● **Required action**: Only the lines holding "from" are wanted; find them in the listing and return each one.

+ + +

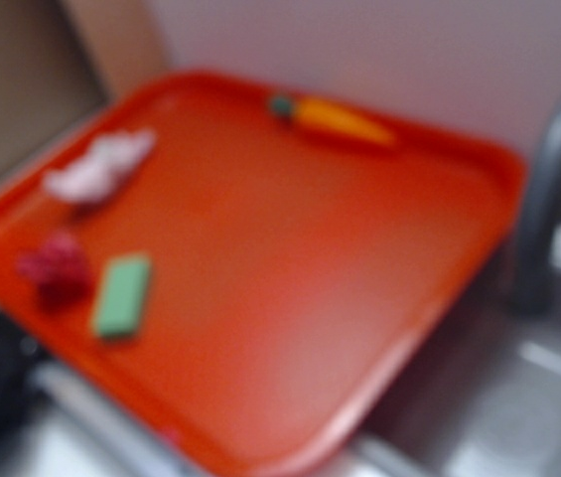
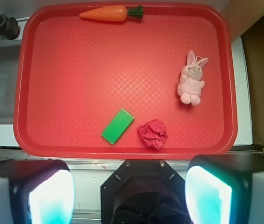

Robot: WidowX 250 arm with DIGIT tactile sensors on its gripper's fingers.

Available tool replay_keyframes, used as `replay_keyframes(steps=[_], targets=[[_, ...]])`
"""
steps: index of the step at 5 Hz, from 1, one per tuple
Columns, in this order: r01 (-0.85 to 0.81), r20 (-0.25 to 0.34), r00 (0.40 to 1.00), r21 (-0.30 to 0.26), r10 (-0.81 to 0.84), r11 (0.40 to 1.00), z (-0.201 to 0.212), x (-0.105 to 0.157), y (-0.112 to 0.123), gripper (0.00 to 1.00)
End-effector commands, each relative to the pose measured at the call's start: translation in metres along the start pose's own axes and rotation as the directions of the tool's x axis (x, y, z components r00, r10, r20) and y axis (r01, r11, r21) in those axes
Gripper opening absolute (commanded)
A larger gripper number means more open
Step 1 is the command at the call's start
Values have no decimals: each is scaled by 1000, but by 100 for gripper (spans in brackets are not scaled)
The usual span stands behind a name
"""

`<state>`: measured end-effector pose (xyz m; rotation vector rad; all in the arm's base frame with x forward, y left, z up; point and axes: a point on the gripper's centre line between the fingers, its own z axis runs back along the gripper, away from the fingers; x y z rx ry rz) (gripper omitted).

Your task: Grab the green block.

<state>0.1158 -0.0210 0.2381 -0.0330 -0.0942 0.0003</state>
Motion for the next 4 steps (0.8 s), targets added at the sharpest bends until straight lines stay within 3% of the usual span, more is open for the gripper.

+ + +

● **Answer space**:
steps: index of the step at 5 Hz, from 1, one per tuple
`<state>`: measured end-effector pose (xyz m; rotation vector rad; all in the arm's base frame with x forward, y left, z up; point and axes: a point on the gripper's centre line between the fingers, its own z axis runs back along the gripper, away from the fingers; x y z rx ry rz) (gripper omitted).

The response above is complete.